> _What you need to do_
Will you quote only the lines starting at the one that contains "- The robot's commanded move" and ending with the last line of the listing below, inclusive?

(Data section Opens)

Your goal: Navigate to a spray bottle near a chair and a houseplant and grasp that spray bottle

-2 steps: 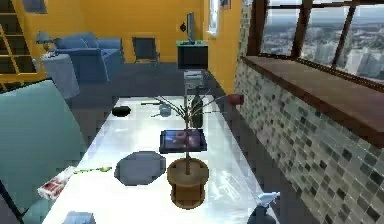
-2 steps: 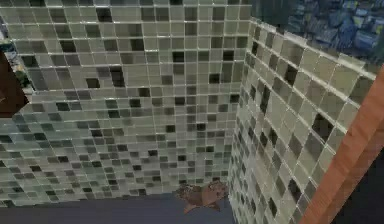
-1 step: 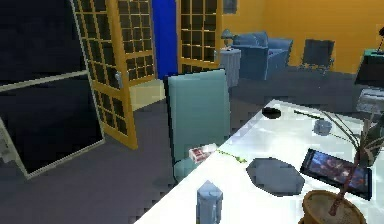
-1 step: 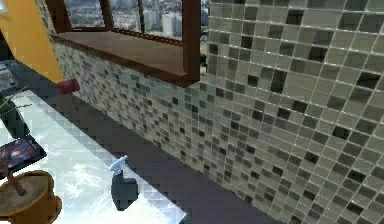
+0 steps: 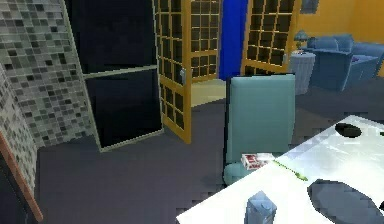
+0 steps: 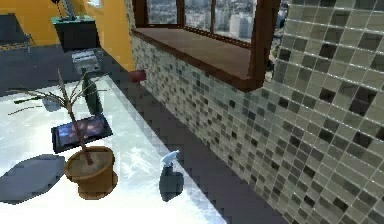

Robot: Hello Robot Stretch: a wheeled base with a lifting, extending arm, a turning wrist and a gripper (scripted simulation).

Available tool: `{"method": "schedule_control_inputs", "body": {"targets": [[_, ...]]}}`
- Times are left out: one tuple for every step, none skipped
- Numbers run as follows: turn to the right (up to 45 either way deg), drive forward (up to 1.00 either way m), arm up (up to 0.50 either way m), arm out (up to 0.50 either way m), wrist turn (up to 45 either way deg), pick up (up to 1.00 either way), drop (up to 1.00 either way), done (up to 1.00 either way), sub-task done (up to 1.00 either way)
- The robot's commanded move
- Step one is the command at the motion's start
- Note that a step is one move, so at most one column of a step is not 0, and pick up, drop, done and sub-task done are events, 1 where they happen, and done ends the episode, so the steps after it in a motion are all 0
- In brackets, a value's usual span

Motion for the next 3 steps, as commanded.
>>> {"method": "schedule_control_inputs", "body": {"targets": [[0.0,0.00,0.50,0.00,0.0,0.00,0.00,0.00,0.00],[0.0,0.00,0.26,0.00,0.0,0.00,0.00,0.00,0.00],[0.0,0.00,0.00,0.22,0.0,0.00,0.00,0.00,0.00]]}}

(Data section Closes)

> _Exercise solution_
- The robot's commanded move
- Step one is the command at the motion's start
- Note that a step is one move, so at most one column of a step is not 0, and pick up, drop, done and sub-task done are events, 1 where they happen, and done ends the episode, so the steps after it in a motion are all 0
- In brackets, a value's usual span

Motion for the next 3 steps, as commanded.
>>> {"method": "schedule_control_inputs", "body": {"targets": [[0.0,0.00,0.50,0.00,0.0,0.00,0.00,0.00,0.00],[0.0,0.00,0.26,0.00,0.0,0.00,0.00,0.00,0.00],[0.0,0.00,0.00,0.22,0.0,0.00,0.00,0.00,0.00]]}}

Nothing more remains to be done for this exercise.